Global Companies Raise Climate Goals Amid Policy Slowdown
Global companies are increasing climate goals despite policy challenges, with stronger emissions reduction targets.

In the face of policy headwinds and a slow-down in climate commitment-making, firms globally hugely lifted the ambition of their climate targets in 2024, the latest MSCI Transition Finance Tracker finds. Formerly known as the Net-Zero Tracker, this report offers a comprehensive analysis of corporate progress on climate action, based on data from the MSCI All Country World Investable Market Index (ACWI IMI). It includes insights from MSCI’s proprietary “Implied Temperature Rise” metric, tracking key themes such as greenhouse gas (GHG) emissions, corporate climate targets, financial flows, disclosure trends, the energy transition, and physical and nature-related risks.
In March 2025, 60.1% of listed companies had made climate commitments—two and a half times the 28% reached five years ago. The percentage was also flat on 2024, reflecting a plateau in the rate at which new climate commitments are being set. While the number of new commitments has slowed, those that have made them are showing more ambition. Particularly, the percentage of firms having science-based carbon reduction targets with SBTi certification increased tremendously to 14.2% in 2025 from merely 9.3% the year before. The targets are certified by Science Based Targets initiative (SBTi), which recognizes emissions reduction objectives in accordance with climate science.
In addition, the use of net zero targets continued to increase steadily. In 2025, 29.3% of firms had made company-wide net zero commitments, a slight rise from 28.9% in 2024 but a huge jump from just 4.5% in 2020. This increase reflects an increasing awareness among firms of the necessity for long-term approaches to climate change.

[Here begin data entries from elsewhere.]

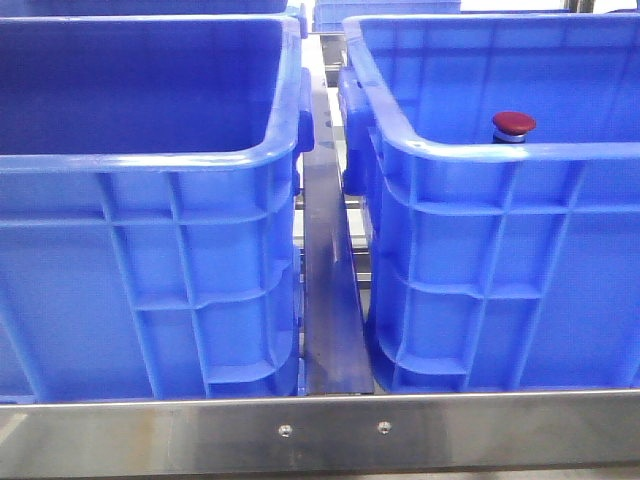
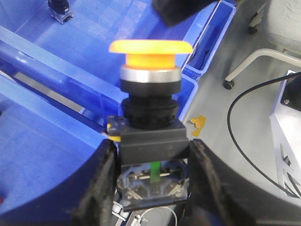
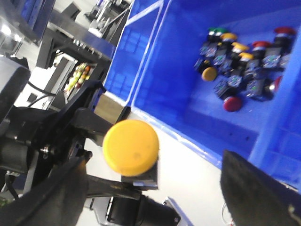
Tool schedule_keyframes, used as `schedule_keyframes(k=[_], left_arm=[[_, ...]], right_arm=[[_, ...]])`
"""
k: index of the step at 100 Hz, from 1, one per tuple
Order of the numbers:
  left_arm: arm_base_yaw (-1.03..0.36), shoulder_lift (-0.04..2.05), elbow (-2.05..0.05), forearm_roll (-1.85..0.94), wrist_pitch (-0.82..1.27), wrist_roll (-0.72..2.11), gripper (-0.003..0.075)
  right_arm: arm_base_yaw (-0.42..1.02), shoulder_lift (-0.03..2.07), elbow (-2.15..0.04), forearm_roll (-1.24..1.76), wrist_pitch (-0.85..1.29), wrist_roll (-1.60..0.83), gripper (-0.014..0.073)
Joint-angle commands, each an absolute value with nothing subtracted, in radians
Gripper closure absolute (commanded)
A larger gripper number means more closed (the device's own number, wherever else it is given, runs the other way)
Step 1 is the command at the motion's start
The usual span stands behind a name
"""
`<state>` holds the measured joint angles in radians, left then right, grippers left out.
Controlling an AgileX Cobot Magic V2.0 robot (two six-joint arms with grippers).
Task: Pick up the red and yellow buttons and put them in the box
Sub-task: 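Pass the yellow button from the left gripper to the right gripper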
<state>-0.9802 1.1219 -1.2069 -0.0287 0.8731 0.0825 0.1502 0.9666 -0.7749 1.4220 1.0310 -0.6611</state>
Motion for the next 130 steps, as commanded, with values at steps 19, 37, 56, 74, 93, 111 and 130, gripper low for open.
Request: schedule_keyframes(k=[19,37,56,74,93,111,130], left_arm=[[-0.987,1.106,-1.234,-0.039,0.802,0.081,0.0739],[-0.987,1.106,-1.234,-0.039,0.802,0.081,0.0739],[-0.987,1.106,-1.234,-0.039,0.802,0.081,0.0739],[-0.987,1.106,-1.234,-0.039,0.802,0.081,0.0727],[-0.987,1.106,-1.234,-0.033,0.802,0.081,0.0468],[-0.987,1.106,-1.234,-0.020,0.800,0.081,0.0106],[-0.964,1.106,-1.234,0.000,0.802,0.053,0.0043]], right_arm=[[0.289,1.065,-0.877,1.500,0.991,-0.703,-0.0003],[0.344,1.124,-0.924,1.500,0.992,-0.713,-0.0003],[0.349,1.133,-0.934,1.498,1.001,-0.714,0.0149],[0.349,1.133,-0.934,1.498,1.017,-0.716,0.0403],[0.349,1.133,-0.934,1.498,1.010,-0.725,0.0416],[0.349,1.133,-0.934,1.498,0.977,-0.754,0.0416],[0.335,1.132,-0.935,1.499,0.904,-0.799,0.0416]])
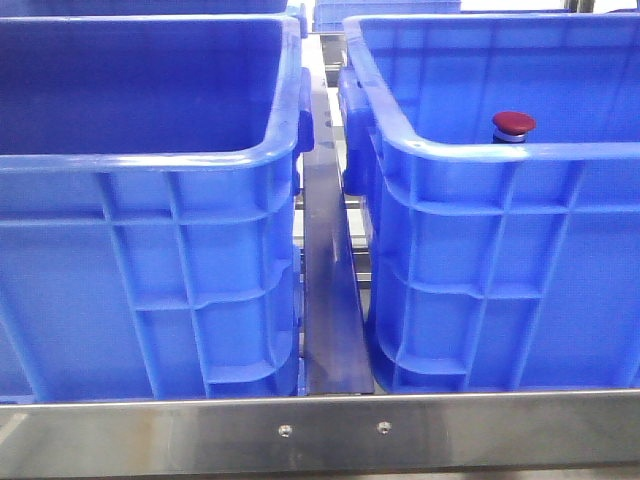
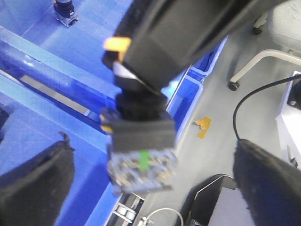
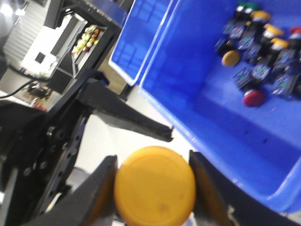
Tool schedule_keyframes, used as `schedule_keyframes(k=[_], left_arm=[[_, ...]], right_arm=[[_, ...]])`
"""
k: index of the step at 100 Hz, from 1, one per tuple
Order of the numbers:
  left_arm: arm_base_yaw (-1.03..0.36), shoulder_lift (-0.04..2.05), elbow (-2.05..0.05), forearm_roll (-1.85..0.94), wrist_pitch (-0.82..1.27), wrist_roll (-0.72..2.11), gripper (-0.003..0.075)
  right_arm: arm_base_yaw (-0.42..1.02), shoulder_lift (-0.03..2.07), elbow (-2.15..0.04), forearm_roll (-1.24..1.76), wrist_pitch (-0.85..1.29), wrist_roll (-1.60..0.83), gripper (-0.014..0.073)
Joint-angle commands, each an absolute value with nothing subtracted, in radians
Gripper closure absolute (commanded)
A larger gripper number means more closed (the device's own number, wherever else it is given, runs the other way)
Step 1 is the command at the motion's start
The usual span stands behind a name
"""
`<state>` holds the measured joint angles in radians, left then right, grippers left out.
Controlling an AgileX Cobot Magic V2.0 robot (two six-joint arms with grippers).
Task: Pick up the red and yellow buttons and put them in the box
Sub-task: 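Pass the yellow button from the left gripper to the right gripper, then lower the yellow button into the crate beside the red one and release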
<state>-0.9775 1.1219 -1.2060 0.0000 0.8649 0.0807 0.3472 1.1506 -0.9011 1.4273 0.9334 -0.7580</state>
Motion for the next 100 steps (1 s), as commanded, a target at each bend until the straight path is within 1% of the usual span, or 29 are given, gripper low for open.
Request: schedule_keyframes(k=[1,20,34,53,80,90,100], left_arm=[[-0.961,1.106,-1.234,0.000,0.802,0.051,0.0044],[-0.880,1.083,-1.234,0.000,0.804,0.034,0.0048],[-0.782,1.034,-1.229,0.012,0.810,0.019,0.0049],[-0.577,0.934,-1.176,0.039,0.810,-0.021,0.0048],[-0.221,0.721,-1.006,0.082,0.810,-0.060,0.0048],[-0.128,0.647,-0.949,0.082,0.810,-0.060,0.0048],[-0.079,0.588,-0.907,0.072,0.810,-0.060,0.0049]], right_arm=[[0.332,1.132,-0.935,1.499,0.902,-0.801,0.0416],[0.259,1.110,-0.940,1.498,0.830,-0.860,0.0416],[0.172,1.068,-0.948,1.496,0.791,-0.897,0.0416],[0.049,1.018,-0.948,1.435,0.790,-0.900,0.0416],[-0.072,0.957,-0.948,1.332,0.766,-0.900,0.0416],[-0.102,0.943,-0.948,1.284,0.739,-0.900,0.0416],[-0.126,0.934,-0.948,1.243,0.718,-0.900,0.0416]])
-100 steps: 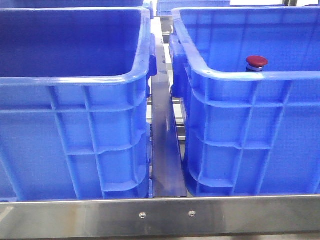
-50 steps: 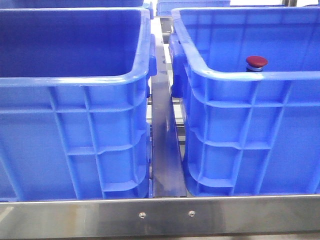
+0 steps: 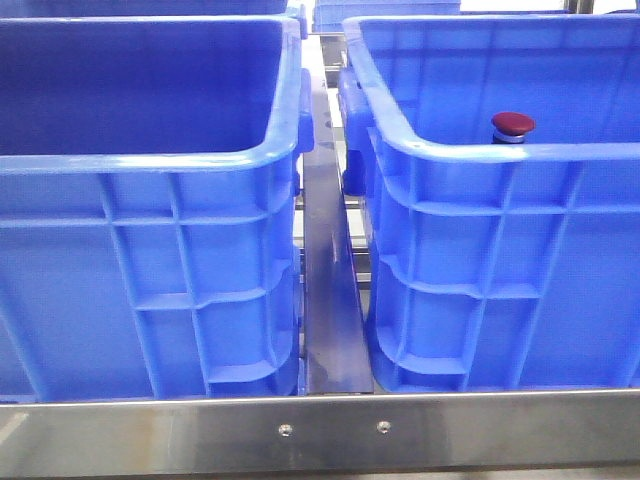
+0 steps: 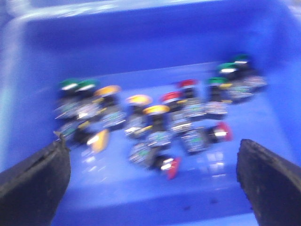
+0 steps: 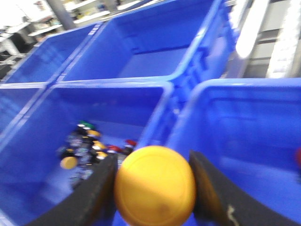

By sector, the industrials sector was the champion of climate ambition, with 21.5% of its companies having SBTi-validated targets, followed by 15.5% in the consumer discretionary sector, and 13.9% in the information technology sector. On the other hand, sectors with historically higher emissions trailed behind: only 3% of utility firms had validated targets, and none from the energy sector since the SBTi, as of now, does not validate targets from oil and gas firms.
One of the strongest trends noted in the report is the decoupling of business expansion from emissions. In developed economies, revenue for listed businesses jumped almost 50% from 2015 to 2023, as their emissions dropped by around 25%. The decoupling reflects that firms are discovering how to expand their businesses while lessening their carbon prints—a fundamental move toward sustainable growth. Emerging markets, at first, witnessed the rise in revenue and emissions side by side between the years 2015 and 2020. Post-2020, the rise in revenue started surpassing emissions, and by 2023, emissions were reduced even while revenue was still increasing.
At a regional level, developed economy companies made significant strides in reducing emissions. Between 2015 and 2023, Scope 1 (direct) emissions declined in the United States, Japan, Germany, and the United Kingdom, with the U.S. posting a 10% decline—the best performance among them. In contrast, emerging market companies, especially China and India, posted increases in emissions. In China, emissions almost doubled over the same period, a testament to the fast industrial expansion. India also saw increasing emissions, though at a slower rate.
Despite these positive trends, the report underscored that most companies remain misaligned with global climate goals. MSCI’s Implied Temperature Rise analysis revealed that only 12% of companies are aligned with the 1.5°C target set by the Paris Agreement. An additional 27% are aligned with a temperature rise between 1.5°C and 2°C. However, the median temperature alignment of all companies stands at 2.7°C—well above the levels deemed safe to avoid the worst effects of climate change.
Nationally, German firms were found to show the highest consistency, with a median temperature increase of 2°C, followed by France and the UK with 2.3°C. At the other end of the scale, companies from Saudi Arabia were found to be consistent in a temperature increase of 6.4°C, the maximum among all the countries studied. Chinese firms showed a median consistency of 3.3°C, indicating emerging economies' challenge of balancing economic development with climatic responsibility.
While the MSCI report indicates positive signals of ambition and emissions decoupling, it also underscores a long way to go. The climate strategies of the majority of companies are still below levels needed to meet global climate targets. Closing the gap will need more than pledges—it will necessitate transformative action across geographies and sectors.